3C-qPCR. Single-cell preparations (primary enterocytes) were derived from Fxr^fl/fl (WT) and Fxr^ΔIE (KO) mice treated daily with 10 mg/kg GW4064 by gavage for 1 week. A 3C assay was conducted as described previously (54). In brief, 1 × 10⁷ WT or KO primary enterocytes were cross-linked in a 1% formaldehyde solution at room temperature for 10 minutes and quenched with 125 mM glycine. Cells were lysed with cold lysis buffer to obtain nuclear pellets. The nuclei were lysed with Triton X-100, and the chromatin was further digested with the restriction enzyme HindIII (New England Biolabs). The digested DNA segments were ligated using 200 U of T4 DNA ligase for 4 hours at 16°C in diluted conditions. After decrosslinking, the DNA was purified and dissolved in Tris–HCl buffer for further qPCR and gel analyses.
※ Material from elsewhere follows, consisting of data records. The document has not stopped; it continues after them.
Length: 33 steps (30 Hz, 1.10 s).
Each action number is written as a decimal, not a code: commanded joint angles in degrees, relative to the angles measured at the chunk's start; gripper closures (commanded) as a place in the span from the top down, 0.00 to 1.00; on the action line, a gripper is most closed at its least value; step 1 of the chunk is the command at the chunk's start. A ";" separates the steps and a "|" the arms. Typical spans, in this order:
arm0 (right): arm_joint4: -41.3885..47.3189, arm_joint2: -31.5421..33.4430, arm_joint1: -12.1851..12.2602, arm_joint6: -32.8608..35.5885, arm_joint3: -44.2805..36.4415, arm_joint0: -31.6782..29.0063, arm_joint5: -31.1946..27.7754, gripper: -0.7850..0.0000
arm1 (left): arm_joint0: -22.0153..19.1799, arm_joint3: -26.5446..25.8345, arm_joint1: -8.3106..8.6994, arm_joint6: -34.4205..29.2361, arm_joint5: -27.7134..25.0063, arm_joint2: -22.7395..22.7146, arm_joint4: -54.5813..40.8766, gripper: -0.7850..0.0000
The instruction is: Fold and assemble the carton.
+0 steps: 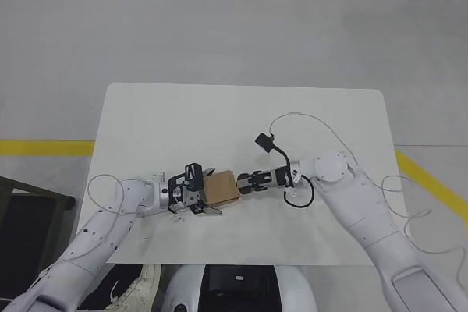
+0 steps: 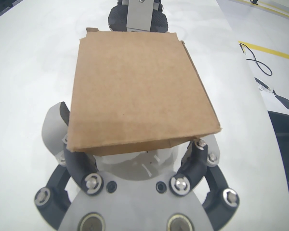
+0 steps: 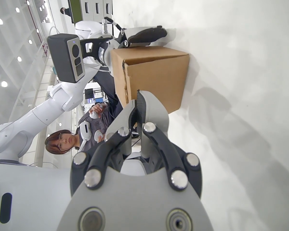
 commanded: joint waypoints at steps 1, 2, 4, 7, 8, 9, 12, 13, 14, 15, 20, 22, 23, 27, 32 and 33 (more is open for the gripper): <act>0.04 -0.33 -0.12 -0.19 0.21 0.15 -0.02 0.00 | -0.01 -0.04 0.00 0.06 -0.01 0.01 -0.03 1.00; 0.09 -0.51 -0.19 -0.20 0.32 0.22 -0.08 0.00 | -0.01 -0.06 0.00 0.06 0.00 0.03 -0.03 1.00; 0.20 -0.79 -0.31 -0.29 0.57 0.38 -0.05 0.00 | 0.01 -0.09 -0.02 0.00 -0.16 0.12 -0.10 1.00; 0.33 -1.04 -0.42 -0.43 0.70 0.60 -0.16 0.00 | -0.03 -0.14 -0.05 -0.07 -0.18 0.22 -0.16 1.00; 0.32 -1.07 -0.44 -0.43 0.68 0.69 -0.15 0.00 | -0.03 -0.17 -0.06 -0.04 -0.16 0.24 -0.18 1.00; 0.26 -1.07 -0.44 -0.51 0.67 0.75 -0.15 0.00 | -0.04 -0.17 -0.07 -0.04 -0.14 0.26 -0.18 1.00; 0.35 -1.07 -0.45 -0.66 0.64 0.69 -0.24 0.00 | -0.08 -0.19 -0.08 -0.07 -0.13 0.30 -0.22 1.00; 0.44 -1.02 -0.42 -0.58 0.75 0.63 -0.27 0.00 | -0.08 -0.25 -0.10 -0.07 -0.11 0.33 -0.26 1.00; 0.51 -0.93 -0.39 -0.61 0.83 0.56 -0.33 0.00 | -0.05 -0.30 -0.12 -0.06 -0.18 0.39 -0.34 1.00; 0.65 -0.83 -0.36 -0.64 0.84 0.44 -0.42 0.00 | -0.08 -0.35 -0.13 -0.14 -0.28 0.45 -0.35 1.00; 0.58 -0.11 -0.03 -0.72 0.46 -0.14 -0.39 0.01 | -0.28 -0.35 -0.23 -0.29 -0.15 0.59 -0.66 1.00; 0.32 0.66 0.27 -1.04 0.19 -0.40 -0.37 0.16 | -0.37 -0.25 -0.24 -0.25 -0.07 0.48 -0.90 1.00; 0.14 1.16 0.46 -1.24 0.02 -0.58 -0.34 0.20 | -0.37 -0.08 -0.22 -0.27 -0.16 0.38 -1.02 1.00; -0.73 3.37 1.37 -1.61 -1.51 -1.70 -0.06 0.39 | -0.16 0.32 0.14 -0.10 -0.70 -0.57 -0.96 1.00; -1.79 6.28 2.58 -2.12 -4.84 -3.80 0.50 0.90 | 0.93 -0.32 1.14 0.97 -2.49 -2.84 -0.39 1.00; -1.95 6.85 2.81 -2.19 -5.78 -4.24 0.47 1.00 | 1.21 -0.88 1.43 1.94 -2.96 -3.57 -0.50 1.00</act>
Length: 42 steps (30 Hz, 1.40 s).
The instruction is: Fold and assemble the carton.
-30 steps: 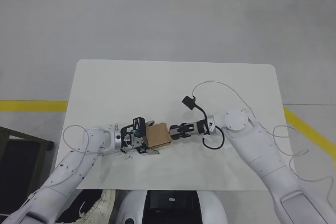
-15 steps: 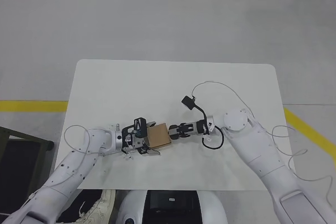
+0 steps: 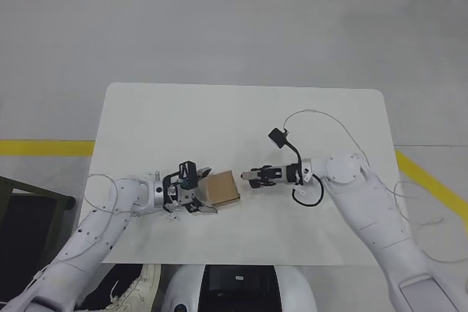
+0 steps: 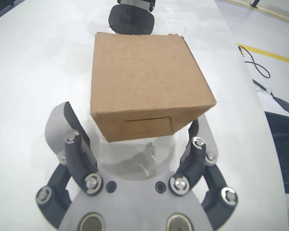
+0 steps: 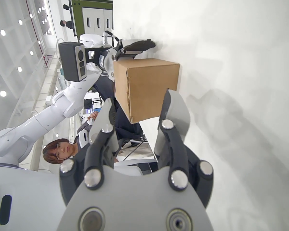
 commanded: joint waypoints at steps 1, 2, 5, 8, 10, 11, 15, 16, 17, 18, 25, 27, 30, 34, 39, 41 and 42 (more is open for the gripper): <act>-0.52 1.01 0.42 -0.10 -1.78 -0.76 0.01 1.00 | 0.69 -1.29 0.61 2.11 -0.39 -1.42 0.17 1.00; -1.06 1.48 0.65 -0.16 -2.89 -1.16 0.16 1.00 | 1.38 -2.04 1.02 3.44 -0.39 -2.15 0.24 1.00; -2.55 2.72 1.27 -0.36 -6.52 -2.43 1.12 1.00 | 3.10 -4.58 2.52 5.84 -0.39 -4.29 1.14 1.00; -3.29 3.75 1.78 -0.39 -10.33 -3.71 1.88 1.00 | 4.70 -6.75 4.16 7.47 -0.39 -6.31 0.83 1.00; -3.42 4.27 2.05 -0.21 -12.74 -4.53 1.98 1.00 | 5.44 -7.80 5.28 8.34 -0.39 -7.46 -0.20 1.00; -3.42 4.45 2.17 -0.01 -13.84 -4.87 1.97 1.00 | 5.74 -8.17 5.82 8.90 -0.39 -7.82 -1.15 1.00; -3.78 4.49 2.49 0.71 -17.64 -5.80 1.99 1.00 | 5.42 -6.92 7.66 8.16 -0.39 -10.49 -5.80 1.00; -3.94 4.42 2.54 0.80 -18.43 -5.94 1.92 1.00 | 4.98 -6.20 7.88 6.73 -0.39 -11.35 -6.57 1.00; -4.06 4.35 2.59 0.88 -19.12 -6.07 1.80 1.00 | 4.53 -5.28 7.97 4.73 0.17 -12.11 -7.25 1.00; -4.10 4.28 2.64 1.01 -19.80 -6.15 1.62 1.00 | 4.15 -4.30 7.92 2.58 1.33 -12.54 -8.48 1.00; -3.64 3.80 2.89 -0.27 -23.38 -8.20 1.11 1.00 | 0.66 -1.69 6.82 -6.05 8.21 -13.42 -18.73 1.00; -3.67 3.68 2.98 -0.67 -24.37 -8.93 0.60 1.00 | -0.65 -0.56 6.64 -7.45 9.51 -14.05 -20.99 1.00; -4.79 3.22 3.13 -0.76 -26.11 -9.66 -0.30 1.00 | -2.22 0.72 6.46 -8.69 9.98 -14.90 -24.04 1.00; -8.13 1.83 3.25 -0.58 -28.93 -9.82 -1.28 1.00 | -3.60 2.13 6.56 -10.16 8.70 -16.53 -27.30 1.00; -10.76 -0.78 3.08 -0.90 -31.00 -9.51 -1.58 1.00 | -3.89 2.25 6.80 -11.25 8.08 -17.95 -28.45 1.00; -10.20 -1.96 2.91 -0.73 -31.07 -9.25 -1.74 1.00 | -3.89 2.25 6.80 -11.25 8.08 -17.95 -28.45 1.00; -9.58 -2.58 2.80 -0.58 -31.00 -9.10 -1.84 1.00 | -3.89 2.25 6.80 -11.25 8.08 -17.95 -28.45 1.00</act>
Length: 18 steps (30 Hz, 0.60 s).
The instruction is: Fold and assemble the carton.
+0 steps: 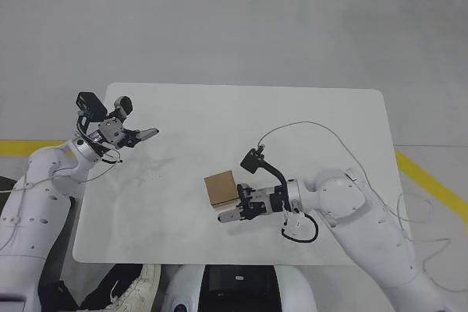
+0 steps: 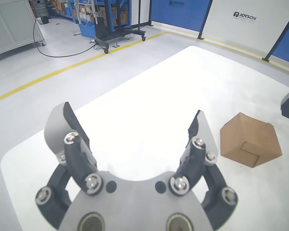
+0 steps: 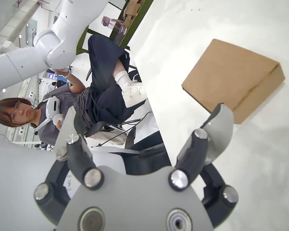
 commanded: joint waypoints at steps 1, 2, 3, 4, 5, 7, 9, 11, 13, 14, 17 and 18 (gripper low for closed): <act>1.03 -1.25 -0.20 0.45 0.12 0.31 -0.05 1.00 | 0.00 0.00 0.00 0.00 0.02 0.01 0.03 1.00; 2.13 -2.09 -0.35 0.93 0.28 0.44 0.05 1.00 | 0.00 0.00 0.00 0.00 0.02 0.01 0.03 1.00; 2.97 -2.60 -0.48 1.10 0.77 0.72 0.43 1.00 | 0.00 0.00 0.00 0.00 0.02 0.01 0.03 1.00; 3.64 -3.24 -0.60 1.49 1.41 0.94 1.26 1.00 | 0.00 0.00 0.00 0.00 0.02 0.01 0.03 1.00; 4.47 -3.99 -0.74 2.13 1.96 1.20 2.12 1.00 | 0.00 0.00 0.00 0.00 0.02 0.01 0.03 1.00; 5.42 -5.23 -0.98 3.12 3.26 1.84 3.45 1.00 | 0.00 0.00 0.00 0.00 0.02 0.01 0.03 1.00; 7.06 -6.58 -1.26 4.84 4.70 2.57 5.07 1.00 | 0.00 0.00 0.00 0.00 0.02 0.01 0.03 1.00; 7.56 -7.64 -1.51 5.70 6.36 3.39 5.81 1.00 | 0.00 0.00 0.00 0.00 0.02 0.01 0.03 1.00; 7.46 -8.40 -1.74 5.82 7.95 4.30 6.09 1.00 | 0.00 0.00 0.00 0.00 0.02 0.01 0.03 1.00; 7.20 -8.74 -1.84 5.74 8.96 4.70 6.43 1.00 | 0.00 0.00 0.00 0.00 0.02 0.01 0.03 1.00; 6.17 -9.56 -2.12 5.23 11.24 5.95 7.05 1.00 | 0.00 0.00 0.00 0.00 0.02 0.01 0.03 1.00; 6.21 -9.76 -2.21 5.07 11.83 6.21 7.06 1.00 | 0.00 0.00 0.00 0.00 0.02 0.01 0.03 1.00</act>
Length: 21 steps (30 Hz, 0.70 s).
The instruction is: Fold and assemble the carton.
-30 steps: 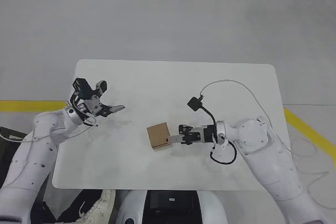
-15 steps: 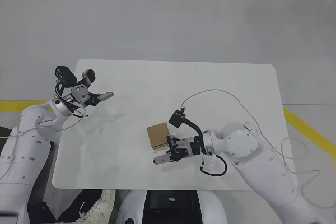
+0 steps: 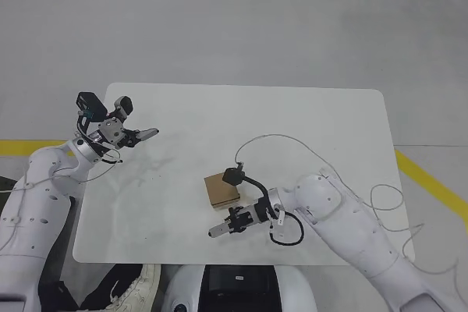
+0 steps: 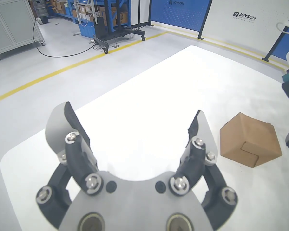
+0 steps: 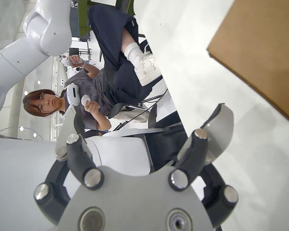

Luciferase assay. HCT116 cells (ATCC, CCL-247) were cotransfected with mouse FXR/RXR expression vectors, pGL4.27 luciferase plasmids (containing the sequences 100 bp upstream and 100 bp downstream of FXRE1 [Smpd3-FXRE1] or FXRE2 [Smpd3-FXRE2], or a deletion mutant of Smpd3-FXRE2 with a minimal promoter) and a Renilla luciferase control vector (pRL-luciferase, Promega) using Lipofectamine 3000 transfection reagent (Thermo Fisher Scientific). Twenty-four hours after transfection, the cells were exposed to DMSO or 10 μM GW4064. Luciferase assays were performed using a dual-luciferase assay system (Promega). Firefly and Renilla luciferase activity levels were measured by a Veritas microplate luminometer (Turner Biosystems).

Real-time PCR analysis. All tissue samples were snap-frozen in liquid nitrogen and stored at –80°C. TRIzol reagent (Invitrogen, 15596026) was used to isolate total RNA from the frozen tissues with a standard phenol/chloroform extraction protocol. Reverse transcription was conducted using a Reverse Transcription Kit (G490, ABM) with 2 μg of total RNA to synthesize cDNA samples. The real-time PCR primer sequences are listed in Supplemental Table 2. The relative abundances of the involved genes were calculated by normalizing their levels to those of 18S mRNA.

Statistics. All statistical data were analyzed with GraphPad Prism version 9.0. The sample distribution was determined by the Kolmogorov-Smirnov normality test. No data were excluded during the data analysis. All experimental data are reported as the mean ± SEM. A 2-tailed Student’s t test, Mann-Whitney U test, 1-way ANOVA with Tukey’s post hoc test, Kruskal-Wallis test followed by Dunn’s test, or Pearson’s correlation analysis were applied for the mouse and clinical human samples. A P value of less than 0.05 was considered to indicate significance.

Study approval. The collection of human samples was approved by the Ethics Committee of Peking Union Medical College (PUMC) Hospital. All participants were recruited with informed consent through PUMC Hospital as part of the PUMC Aging Cohort of Willed Donation (PACD) project between October 2018 and October 2019. All animal studies were approved by the Animal Research Ethics Committees of Peking University and the NIH.